Polytron Corp.
- Type: Private
- Industry: Manufacturing of custom and proprietary electronics, IT management
- Founded: 1982
- Founders: Richard Kinnaird, Don Kinzer, Charlie Perkins, Doug Root

= Polytron (software company) =

Polytron Corp. was a software company founded in 1982 to create a line of instrumentation products for the IBM Personal Computer. It was the creator of the Polytron Version Control System (PVCS). The company was acquired by Sage Software of Rockville, Maryland in 1989, and is now part of Serena Software.

==Background==
The original company goal was to create a line of instrumentation products for, or based on, the then–recently introduced IBM personal computer. The company was founded in 1982 by Richard Kinnaird, Don Kinzer, Charlie Perkins, and Doug Root.
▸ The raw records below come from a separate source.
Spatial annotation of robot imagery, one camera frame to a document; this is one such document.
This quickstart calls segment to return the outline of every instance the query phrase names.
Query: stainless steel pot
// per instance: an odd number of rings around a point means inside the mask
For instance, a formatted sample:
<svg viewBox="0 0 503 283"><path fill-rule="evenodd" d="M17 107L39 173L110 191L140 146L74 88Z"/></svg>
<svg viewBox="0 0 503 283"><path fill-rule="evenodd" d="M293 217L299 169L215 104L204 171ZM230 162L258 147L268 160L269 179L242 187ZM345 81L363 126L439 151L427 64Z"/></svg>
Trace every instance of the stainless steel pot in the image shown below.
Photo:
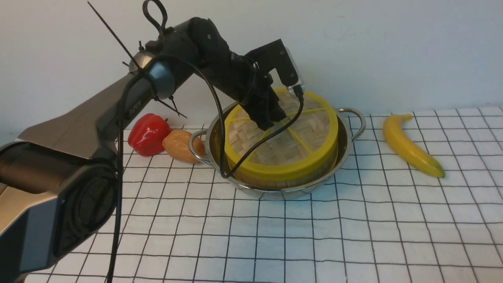
<svg viewBox="0 0 503 283"><path fill-rule="evenodd" d="M236 103L233 103L229 107L223 110L224 119L227 117L229 112L236 106ZM346 120L341 115L341 113L353 113L358 116L361 122L361 127L355 135L352 135L351 129L349 128ZM302 186L284 188L284 189L267 189L267 188L259 188L255 186L251 186L245 184L239 180L236 180L232 177L228 178L227 181L234 185L238 190L242 190L243 192L257 197L259 199L267 199L267 200L287 200L294 199L306 195L312 192L315 188L320 185L323 185L327 179L329 179L337 169L339 169L344 161L348 158L350 151L352 150L353 142L358 139L366 129L365 117L358 111L352 108L341 108L336 111L338 120L339 120L339 132L337 135L337 143L339 146L339 154L337 156L337 161L334 167L327 172L323 177L312 181L310 183L304 184ZM206 135L205 140L205 148L207 157L199 156L194 150L193 141L196 137ZM219 162L220 162L220 135L221 135L221 127L220 127L220 119L217 116L213 122L210 124L207 130L197 131L192 134L189 140L189 149L194 156L195 159L200 162L206 163L209 166L212 166L219 171ZM230 171L229 165L225 162L224 171L228 173Z"/></svg>

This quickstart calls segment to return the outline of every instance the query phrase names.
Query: black grid line
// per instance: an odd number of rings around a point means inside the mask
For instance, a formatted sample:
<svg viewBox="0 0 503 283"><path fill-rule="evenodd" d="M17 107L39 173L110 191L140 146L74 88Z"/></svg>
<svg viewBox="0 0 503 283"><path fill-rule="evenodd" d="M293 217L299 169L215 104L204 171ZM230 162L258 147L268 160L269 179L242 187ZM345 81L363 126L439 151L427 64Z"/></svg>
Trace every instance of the black grid line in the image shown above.
<svg viewBox="0 0 503 283"><path fill-rule="evenodd" d="M353 150L356 152L356 145L355 145L355 143L353 143ZM370 229L369 213L367 211L367 202L365 201L365 193L363 192L363 185L361 184L362 183L362 175L360 174L360 170L359 170L360 167L358 166L358 158L355 158L355 159L356 159L355 160L356 169L357 169L357 172L358 172L358 179L360 180L360 191L362 192L363 206L365 208L365 217L367 218L367 227L369 229L370 246L372 247L372 256L374 257L374 263L376 263L377 262L377 260L376 260L376 251L374 249L374 242L372 241L372 230ZM379 278L379 270L377 268L377 264L375 264L375 269L376 269L376 275L377 275L377 283L381 283L381 279Z"/></svg>
<svg viewBox="0 0 503 283"><path fill-rule="evenodd" d="M286 283L286 200L283 201L283 213L284 213L284 220L283 220L283 251L285 252L283 254L283 282Z"/></svg>
<svg viewBox="0 0 503 283"><path fill-rule="evenodd" d="M190 177L189 177L189 181L190 179L192 178L192 173L194 172L194 165L192 165L192 170L191 170L191 174L190 174ZM187 190L185 191L185 197L187 197L187 193L189 192L189 184L187 183ZM166 270L164 271L164 278L166 278L166 275L167 275L167 270L170 266L170 260L171 258L173 257L173 248L175 246L175 240L176 240L176 237L179 236L177 235L177 232L178 232L178 227L180 226L180 221L182 220L182 215L183 215L183 211L184 211L184 206L185 206L185 199L183 200L182 202L182 207L180 209L180 215L178 216L178 221L177 221L177 227L175 228L175 234L173 235L173 241L171 243L171 248L170 248L170 256L169 258L167 259L167 264L166 264Z"/></svg>
<svg viewBox="0 0 503 283"><path fill-rule="evenodd" d="M339 170L341 171L359 171L359 172L365 172L365 171L382 171L382 169L356 169L356 168L340 168ZM407 171L409 169L386 169L386 171ZM415 168L411 168L410 171L416 171L419 172L419 170ZM444 169L445 172L459 172L459 170L454 170L454 169ZM495 170L495 169L463 169L463 171L470 172L470 171L494 171L494 172L503 172L503 170Z"/></svg>
<svg viewBox="0 0 503 283"><path fill-rule="evenodd" d="M409 169L402 169L403 171L414 171L414 170L409 170ZM142 183L140 181L137 182L124 182L124 183ZM163 184L161 182L143 182L143 183L148 183L148 184ZM168 182L167 184L187 184L187 182ZM191 184L211 184L210 182L191 182ZM215 182L214 184L227 184L226 182ZM379 186L379 187L403 187L403 185L382 185L382 184L359 184L359 183L345 183L345 182L337 182L337 184L341 185L353 185L353 186L359 186L359 185L364 185L364 186ZM325 185L334 185L334 183L326 183ZM452 187L452 188L457 188L457 187L466 187L466 186L457 186L457 185L442 185L444 188ZM421 187L438 187L436 185L421 185ZM482 186L477 186L481 188L494 188L494 186L489 186L489 185L482 185Z"/></svg>
<svg viewBox="0 0 503 283"><path fill-rule="evenodd" d="M89 246L89 250L87 251L87 253L85 253L85 254L86 254L86 257L84 258L84 262L82 263L82 267L80 268L80 271L78 272L76 282L78 281L78 279L79 279L79 278L80 278L80 276L82 275L82 270L84 269L84 266L86 265L86 261L87 261L87 259L88 259L88 257L89 257L90 252L91 252L91 248L92 248L92 247L93 247L93 245L94 245L94 241L96 240L96 236L97 236L97 235L93 235L93 237L94 237L94 238L93 238L93 241L91 242L91 245Z"/></svg>
<svg viewBox="0 0 503 283"><path fill-rule="evenodd" d="M314 260L314 283L318 283L318 275L316 273L316 249L315 249L315 245L314 245L314 215L313 215L313 196L312 194L309 195L309 200L311 201L310 202L310 207L311 207L311 229L312 229L312 236L313 236L313 260Z"/></svg>
<svg viewBox="0 0 503 283"><path fill-rule="evenodd" d="M372 119L372 116L370 116L370 123L371 123L371 126L372 126L372 131L374 132L374 136L377 139L377 134L376 134L375 129L374 129L374 121ZM377 144L377 150L379 151L379 153L381 153L381 147L379 146L379 143ZM382 156L380 156L380 160L381 160L382 169L384 170L384 162L382 160ZM389 195L391 207L393 208L393 216L394 216L395 220L397 221L398 218L396 217L396 209L395 209L395 203L396 203L396 201L393 201L393 196L391 195L391 191L389 190L388 177L386 176L386 174L384 174L384 180L386 181L386 185L387 185L387 189L388 189L388 195ZM403 257L405 259L405 266L407 267L407 273L408 273L408 276L409 276L409 282L412 283L412 275L410 274L410 268L409 268L409 264L408 264L408 260L407 260L407 253L405 252L404 241L402 239L402 232L400 230L400 226L398 225L398 221L396 222L396 229L398 230L398 237L400 239L400 244L402 246Z"/></svg>
<svg viewBox="0 0 503 283"><path fill-rule="evenodd" d="M172 255L171 257L173 258L197 258L195 255ZM219 259L253 259L253 258L247 258L247 257L233 257L233 256L200 256L199 258L219 258ZM259 258L262 260L274 260L274 261L283 261L283 259L277 259L277 258ZM286 261L312 261L312 259L286 259ZM316 262L339 262L339 263L356 263L356 264L373 264L372 262L364 262L364 261L343 261L343 260L334 260L334 259L324 259L324 260L317 260ZM377 262L377 265L409 265L409 266L439 266L439 267L464 267L464 268L471 268L472 266L470 265L462 265L462 264L433 264L433 263L397 263L397 262ZM492 269L503 269L501 266L485 266L485 265L475 265L473 266L474 268L492 268ZM45 273L38 273L38 272L33 272L33 274L45 274ZM71 274L58 274L54 273L53 275L66 275L66 276L75 276ZM97 276L100 277L99 275L88 275L88 274L82 274L81 277L86 277L86 276ZM114 276L114 278L131 278L131 276ZM166 280L178 280L174 278L165 278Z"/></svg>
<svg viewBox="0 0 503 283"><path fill-rule="evenodd" d="M436 143L448 143L447 141L436 141ZM477 155L477 154L458 154L457 156L502 156L503 154L492 154L492 155ZM447 154L432 154L431 156L452 156L452 155L447 155ZM143 168L154 168L154 169L189 169L190 167L145 167L145 166L129 166L128 168L136 168L136 169L143 169ZM201 169L212 169L211 167L197 167L194 168L194 170L198 171ZM356 168L340 168L340 170L354 170L356 171ZM361 171L382 171L382 169L360 169ZM394 170L402 170L402 169L386 169L387 171L394 171ZM480 171L480 169L465 169L464 171Z"/></svg>
<svg viewBox="0 0 503 283"><path fill-rule="evenodd" d="M472 135L470 134L470 132L468 132L468 135L470 136L470 139L471 139L471 141L473 142L473 137L472 137ZM478 148L475 146L475 143L473 143L473 146L475 147L475 150L477 150L477 153L479 154L480 152L478 151ZM458 160L458 158L456 158L456 157L455 157L455 159L456 159L456 162L458 163L458 166L459 166L459 160ZM487 165L485 164L484 159L482 159L482 162L483 162L483 164L484 164L485 168L487 169ZM464 174L464 172L463 172L463 171L461 171L461 175L463 176L463 179L465 180L466 184L468 185L468 180L466 179L466 176L465 176L465 174ZM492 182L494 183L494 186L496 187L496 182L495 182L494 178L492 177L491 173L489 173L489 176L491 176ZM478 203L477 203L477 202L476 202L476 200L475 200L475 197L473 196L473 192L472 192L472 190L471 190L471 187L468 187L468 190L470 191L470 195L471 195L471 197L473 198L473 201L474 201L474 202L476 203L476 205L477 205L477 209L478 209L478 212L480 213L480 217L482 218L482 221L484 222L485 227L486 227L487 231L489 232L489 235L491 236L491 240L492 240L492 243L494 244L494 248L496 249L496 253L498 253L499 260L500 260L500 261L501 261L501 263L503 264L503 258L501 257L501 253L499 252L499 249L498 249L498 247L496 246L496 244L495 244L495 242L494 242L494 236L492 235L492 232L491 232L491 230L489 229L489 226L487 225L487 222L485 221L485 217L484 217L484 214L482 213L482 210L480 209L480 206L478 205Z"/></svg>
<svg viewBox="0 0 503 283"><path fill-rule="evenodd" d="M149 165L150 165L150 163L152 162L152 158L153 158L153 156L151 156L151 157L150 157L150 160L148 161L148 164L149 164ZM136 193L136 197L137 197L137 198L138 198L138 196L140 195L140 192L141 192L141 186L142 186L142 184L143 184L143 183L144 183L144 181L145 181L145 177L147 176L147 172L148 172L148 170L145 170L145 174L143 174L143 178L142 178L142 180L141 180L141 182L140 182L140 184L141 184L141 185L140 185L140 188L139 188L138 192ZM134 207L134 205L136 204L136 200L137 200L137 198L133 201L133 205L132 205L132 207L131 207L131 211L130 211L130 213L133 211L133 207ZM119 237L119 244L117 245L117 249L119 249L119 246L121 245L122 235L124 234L124 230L126 230L127 223L128 223L128 221L129 221L129 217L130 217L130 215L127 215L127 214L122 214L122 213L121 213L121 221L122 221L122 215L126 215L126 216L127 216L127 218L126 218L126 221L124 222L124 228L122 228L122 232L121 232L121 235L120 235L120 237Z"/></svg>
<svg viewBox="0 0 503 283"><path fill-rule="evenodd" d="M113 233L100 233L100 235L112 235ZM140 233L124 233L125 235L146 235L146 234L140 234ZM174 236L175 234L157 234L157 233L151 233L151 236ZM177 234L178 236L200 236L201 234ZM215 236L215 237L226 237L227 235L223 234L204 234L203 236ZM311 240L313 239L312 237L283 237L283 236L244 236L244 235L231 235L231 237L240 237L240 238L267 238L267 239L306 239L306 240ZM350 242L368 242L369 240L361 240L361 239L351 239L351 238L342 238L342 237L322 237L322 238L314 238L315 240L344 240L344 241L350 241ZM461 242L445 242L445 241L408 241L408 240L372 240L375 243L408 243L408 244L452 244L452 245L459 245ZM493 243L479 243L479 242L465 242L465 245L480 245L480 246L494 246ZM72 254L110 254L108 252L71 252ZM117 253L120 255L128 255L128 253ZM155 254L144 254L147 256L169 256L168 254L166 255L155 255Z"/></svg>
<svg viewBox="0 0 503 283"><path fill-rule="evenodd" d="M488 129L489 129L489 131L491 132L491 135L492 135L492 137L494 138L494 140L496 140L496 141L497 141L498 139L496 138L496 135L495 135L495 134L494 134L494 132L492 131L492 130L493 130L493 128L489 127L489 124L487 123L487 120L485 119L485 117L486 117L486 116L482 116L482 119L484 120L484 123L487 125L487 128L488 128ZM502 141L502 142L496 142L496 143L499 145L499 148L503 151L503 141ZM486 169L487 169L487 164L485 163L485 161L484 161L484 159L483 159L483 158L481 158L481 159L482 159L482 162L484 162L484 165L485 165L485 167L486 167ZM496 185L496 182L495 182L495 180L494 180L494 177L492 176L492 174L491 174L490 172L489 172L489 174L490 174L490 175L491 175L491 177L492 177L492 181L493 181L493 182L494 182L494 184ZM498 193L499 193L499 196L500 196L500 197L501 197L501 199L503 200L503 195L501 194L501 192L500 192L499 190L497 190L497 191L498 191Z"/></svg>
<svg viewBox="0 0 503 283"><path fill-rule="evenodd" d="M456 186L459 188L468 188L467 186ZM135 199L137 197L125 197L124 199ZM157 199L156 197L138 197L137 199ZM173 197L173 198L163 198L163 199L190 199L190 200L229 200L228 198L196 198L196 197ZM255 201L253 199L249 198L236 198L236 200L241 200L241 201ZM339 200L343 201L353 201L353 202L363 202L363 200L359 199L350 199L350 198L341 198ZM337 200L321 200L321 199L290 199L288 200L289 202L306 202L306 201L312 201L312 202L337 202ZM430 201L418 201L418 202L412 202L412 201L401 201L401 200L395 200L395 201L372 201L372 200L366 200L366 203L409 203L409 204L416 204L416 203L422 203L422 204L446 204L445 202L430 202ZM450 203L450 205L467 205L467 204L475 204L474 202L457 202L457 203ZM478 204L503 204L503 202L478 202Z"/></svg>
<svg viewBox="0 0 503 283"><path fill-rule="evenodd" d="M343 231L343 222L341 216L341 206L339 205L339 189L337 188L337 181L336 181L336 176L334 174L333 176L333 184L334 184L334 189L336 191L336 199L337 199L337 210L339 212L339 228L341 230L341 246L342 246L342 252L343 252L343 262L344 262L344 276L348 278L348 267L346 266L346 253L344 249L344 231Z"/></svg>
<svg viewBox="0 0 503 283"><path fill-rule="evenodd" d="M414 121L416 122L417 126L419 127L419 123L417 122L417 119L414 118ZM424 140L424 135L423 135L423 132L421 130L419 130L421 136L423 137L423 140ZM426 151L429 153L429 150L428 150L428 145L425 143L425 148L426 148ZM412 175L412 172L410 173L410 177L412 178L412 180L414 180L414 176ZM445 199L445 202L447 203L447 208L449 209L449 213L451 214L451 217L452 217L452 220L454 221L454 226L456 227L456 230L458 232L458 235L459 235L459 238L461 240L461 244L463 245L463 250L465 251L465 254L466 254L466 257L468 258L468 263L470 264L470 267L471 267L471 270L472 270L472 273L473 273L473 276L475 277L475 280L476 282L478 283L478 278L477 278L477 275L476 275L476 272L475 272L475 269L473 268L472 266L472 263L471 263L471 260L470 260L470 255L468 254L468 251L466 250L466 246L465 244L463 243L463 237L461 236L461 232L459 231L459 228L458 228L458 225L457 223L455 222L455 218L454 218L454 214L452 213L452 210L451 210L451 207L449 206L448 204L448 201L447 201L447 197L445 195L445 190L444 188L442 187L442 184L440 182L440 180L438 180L439 182L439 185L440 185L440 188L442 189L442 194L444 195L444 199ZM430 233L430 226L428 225L428 223L426 223L426 227L428 228L428 232ZM432 246L433 246L433 249L435 251L435 257L437 258L437 262L439 263L439 260L438 260L438 256L437 256L437 252L436 252L436 249L435 249L435 244L432 243ZM441 272L441 275L442 275L442 280L445 282L445 279L444 279L444 275L442 273L442 269L440 268L440 272Z"/></svg>
<svg viewBox="0 0 503 283"><path fill-rule="evenodd" d="M213 171L213 181L215 181L215 175L216 175L216 170ZM213 184L210 187L210 196L211 196L212 191L213 191ZM199 239L199 249L197 251L196 266L194 267L194 276L192 277L192 280L196 280L197 264L199 263L199 257L201 255L201 246L203 244L204 227L206 226L206 220L208 219L209 208L210 208L210 200L208 200L208 204L206 205L206 212L204 213L205 217L204 217L204 222L203 222L203 228L201 229L201 238Z"/></svg>
<svg viewBox="0 0 503 283"><path fill-rule="evenodd" d="M259 220L260 220L260 205L262 203L262 199L258 200L259 207L257 208L257 227L255 231L255 259L257 258L257 251L259 249ZM255 260L253 263L253 282L255 282L257 272L257 261Z"/></svg>
<svg viewBox="0 0 503 283"><path fill-rule="evenodd" d="M376 139L365 139L365 138L359 138L358 139L359 142L379 142L379 143L385 143L386 141L385 140L376 140ZM426 141L427 143L471 143L471 141L467 141L467 140L449 140L449 141L446 141L446 140L427 140ZM478 143L493 143L495 142L494 140L478 140L477 141ZM375 153L375 154L358 154L358 156L377 156L379 154ZM394 153L381 153L381 155L396 155ZM431 156L452 156L452 155L448 155L448 154L431 154ZM477 154L457 154L457 156L479 156ZM491 154L491 155L482 155L482 156L501 156L501 154ZM194 168L195 170L198 170L198 169L212 169L212 167L204 167L206 165L202 165L203 167L196 167ZM128 168L146 168L144 166L129 166ZM167 167L149 167L149 168L167 168ZM171 169L187 169L187 168L190 168L190 167L171 167Z"/></svg>
<svg viewBox="0 0 503 283"><path fill-rule="evenodd" d="M166 175L166 180L165 180L166 182L167 182L167 179L170 176L170 172L171 172L171 169L168 169L168 172L167 172L167 175ZM161 196L164 194L164 190L166 189L166 185L167 184L164 184L164 186L162 187ZM152 227L153 227L154 222L155 222L155 217L157 216L157 212L159 211L160 201L161 201L161 198L158 199L157 207L155 208L154 217L152 217L152 222L150 223L150 227L148 228L147 238L145 240L145 244L143 245L143 249L141 250L140 260L138 261L138 266L136 267L136 271L134 272L134 277L136 277L138 275L138 271L140 270L141 260L143 259L143 256L145 255L145 249L146 249L147 244L148 244L148 239L150 238L150 233L152 232Z"/></svg>
<svg viewBox="0 0 503 283"><path fill-rule="evenodd" d="M144 217L146 215L131 215L131 216L138 216L138 217ZM205 216L198 216L198 215L181 215L184 217L190 217L190 218L204 218ZM217 217L224 217L228 218L229 216L208 216L209 218L217 218ZM233 216L232 218L257 218L256 216ZM283 217L274 217L274 216L261 216L261 218L270 218L270 219L283 219ZM284 218L286 220L306 220L306 218L294 218L294 217L287 217ZM350 218L350 217L332 217L332 218L313 218L314 220L322 221L322 220L337 220L337 219L344 219L344 220L352 220L352 221L370 221L370 222L381 222L381 223L432 223L432 224L453 224L453 223L458 223L458 224L481 224L481 222L467 222L467 221L407 221L407 220L368 220L368 219L359 219L359 218ZM486 222L487 224L503 224L501 221L493 221L493 222ZM104 233L104 232L98 232L98 234L109 234L109 233Z"/></svg>
<svg viewBox="0 0 503 283"><path fill-rule="evenodd" d="M231 237L231 230L232 230L232 219L234 218L234 209L236 205L236 193L237 189L234 189L234 199L232 200L232 212L230 215L230 221L229 221L229 235L227 235L227 251L225 252L225 263L223 267L223 281L225 281L225 273L227 271L227 259L229 258L229 247L230 247L230 237Z"/></svg>
<svg viewBox="0 0 503 283"><path fill-rule="evenodd" d="M480 110L480 108L471 108L471 109L473 109L473 110L477 110L477 111L478 111L478 110ZM421 115L421 111L419 111L419 112L417 112L417 111L416 111L415 113L417 113L418 115L414 115L414 117L417 117L417 118L433 118L433 117L435 117L435 116L437 115L437 114L435 113L435 112L436 112L436 110L432 110L432 111L430 111L430 112L431 112L431 114L430 114L430 115ZM458 118L458 117L460 117L460 115L439 115L439 116L440 116L440 117L442 117L442 118L443 118L443 117L452 117L452 118ZM484 117L502 117L502 116L503 116L503 114L502 114L502 115L484 115L484 114L482 114L482 113L480 112L480 115L461 115L461 117L482 117L482 116L484 116ZM365 118L371 118L371 117L373 117L373 118L386 118L386 117L388 117L388 115L374 115L374 114L369 114L369 115L364 115L364 117L365 117ZM353 116L353 117L346 117L346 118L347 118L347 119L349 119L349 118L355 118L355 119L358 119L358 118L357 118L357 117L355 117L355 116ZM200 127L199 125L197 125L197 126L198 126L198 127L194 128L194 127L189 127L189 126L187 126L187 125L184 125L182 128L179 128L179 127L173 127L173 126L172 126L171 128L173 128L173 129L184 129L184 130L200 130L200 129L201 129L201 127Z"/></svg>
<svg viewBox="0 0 503 283"><path fill-rule="evenodd" d="M163 182L154 182L154 181L127 181L124 183L147 183L147 184L164 184ZM211 182L190 182L191 184L212 184ZM187 182L166 182L166 184L187 184ZM227 184L226 182L214 182L213 184Z"/></svg>
<svg viewBox="0 0 503 283"><path fill-rule="evenodd" d="M458 117L458 116L440 116L440 117ZM421 127L421 128L408 128L408 129L404 129L405 131L407 130L440 130L442 128L424 128L424 127ZM473 127L464 127L464 128L446 128L444 127L443 128L444 130L481 130L481 129L488 129L488 127L480 127L480 128L473 128ZM496 130L501 130L503 129L503 127L492 127L491 129L496 129ZM375 139L359 139L359 140L372 140L372 141L375 141Z"/></svg>

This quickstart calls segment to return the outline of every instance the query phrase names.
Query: bamboo steamer lid
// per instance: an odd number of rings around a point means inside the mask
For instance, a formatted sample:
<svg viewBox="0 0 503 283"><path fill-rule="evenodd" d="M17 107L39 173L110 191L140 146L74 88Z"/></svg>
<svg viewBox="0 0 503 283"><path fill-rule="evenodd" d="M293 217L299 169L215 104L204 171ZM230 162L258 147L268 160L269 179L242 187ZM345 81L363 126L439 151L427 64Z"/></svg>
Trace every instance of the bamboo steamer lid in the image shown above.
<svg viewBox="0 0 503 283"><path fill-rule="evenodd" d="M257 142L281 128L299 109L299 101L286 89L276 90L287 118L262 131L239 105L225 120L225 154L232 168ZM331 170L337 160L339 123L334 109L323 98L306 91L297 121L260 145L234 176L243 183L268 189L307 184Z"/></svg>

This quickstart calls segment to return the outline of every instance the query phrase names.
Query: banana
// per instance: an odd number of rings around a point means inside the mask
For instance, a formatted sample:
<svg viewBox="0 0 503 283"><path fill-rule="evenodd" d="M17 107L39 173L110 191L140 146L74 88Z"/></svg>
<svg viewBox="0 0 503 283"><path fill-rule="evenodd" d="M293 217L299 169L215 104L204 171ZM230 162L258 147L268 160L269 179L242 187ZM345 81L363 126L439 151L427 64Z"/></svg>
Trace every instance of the banana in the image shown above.
<svg viewBox="0 0 503 283"><path fill-rule="evenodd" d="M383 124L384 139L396 154L419 171L437 178L444 178L442 165L413 143L402 130L402 123L412 115L389 115Z"/></svg>

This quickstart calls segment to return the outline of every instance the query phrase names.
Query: yellow steamer rim
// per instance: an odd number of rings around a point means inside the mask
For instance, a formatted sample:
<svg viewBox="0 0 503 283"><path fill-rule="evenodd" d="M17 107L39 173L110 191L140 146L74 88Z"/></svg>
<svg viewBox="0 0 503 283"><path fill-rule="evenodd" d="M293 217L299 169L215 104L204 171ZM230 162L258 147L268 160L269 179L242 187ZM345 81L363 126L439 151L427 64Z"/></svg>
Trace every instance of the yellow steamer rim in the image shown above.
<svg viewBox="0 0 503 283"><path fill-rule="evenodd" d="M243 110L240 105L234 107L225 120L225 153L227 155L229 166L232 168L241 159L242 155L251 148L256 142L263 139L265 136L274 132L281 126L285 125L295 114L297 113L299 102L297 98L290 95L288 90L280 89L275 90L280 99L280 106L287 112L287 118L275 123L275 126L268 129L267 131L262 131L258 129L257 125L250 120L248 114ZM320 126L316 124L313 116L310 114L315 114L317 112L325 112L328 117L328 123L326 125L321 125L327 129L326 138L319 145L320 141L315 141L313 144L307 144L309 142L306 139L306 135L309 133L298 134L295 131L296 126L304 122L312 127ZM255 137L260 137L253 143L242 146L240 145L239 154L236 152L233 142L235 142L236 137L239 135L239 130L250 130L255 133ZM304 108L302 114L299 116L298 120L284 132L278 136L270 139L264 144L260 145L250 156L241 164L234 176L236 179L240 179L245 183L250 185L258 186L272 189L280 189L288 187L290 185L301 185L316 179L318 175L325 174L326 171L330 170L334 162L337 160L337 133L339 131L339 123L337 115L332 108L332 106L326 102L320 96L315 95L312 92L304 92ZM300 148L299 152L305 152L304 158L296 162L285 162L286 164L278 165L264 165L253 162L254 156L263 147L270 147L270 142L274 142L275 139L279 139L285 135L290 135L290 139L294 139Z"/></svg>
With the exception of Root, all of them had worked at Tektronix in various hardware and/or software engineering positions. The company's headquarters was established in Elkhart, Indiana.

===Product development===
The first product developed was a GPIB controller (computing) plug-in board for the IBM PC. The founders eventually came up with the idea of creating one or more software development tools for the PC which they could sell to provide working capital. The first such product was PolyLibrarian, an object module library utility, which was introduced in late 1982 and written by Kinzer. At the time, there were few, if any, object module librarians available to PC programmers. In 1983, Polytron introduced PolyMake, an MS-DOS version of the well known Unix make utility, initially written by Perkins. The PolyMake product was followed in 1985 by the Polytron Version Control System (PVCS) (also written by Kinzer), that was loosely based on the RCS change control system authored by Walt Tichy while at Purdue University.

===Refocus===
By the time that PVCS was released, Perkins had left the company. The three remaining founders realized that the business they had developed creating and selling software development tools had more profit potential than the original product idea. Consequently, no more effort was applied to pursuing the original product development plan.

==Acquired==
In 1989, the company was acquired by Sage Software of Rockville, Maryland (unrelated to Sage Software of the UK). In 1991, Sage Software merged with Index Technology to become Intersolv Inc. In 1998, Intersolv merged with Micro Focus International, and the new company was renamed Merant, PLC. In 2004, Serena Software acquired a portion of Merant (in part to acquire the ownership rights for PVCS). Serena was itself acquired in 2006, becoming a portfolio company of Silver Lake Partners, however Micro Focus reacquired Serena Software in 2016.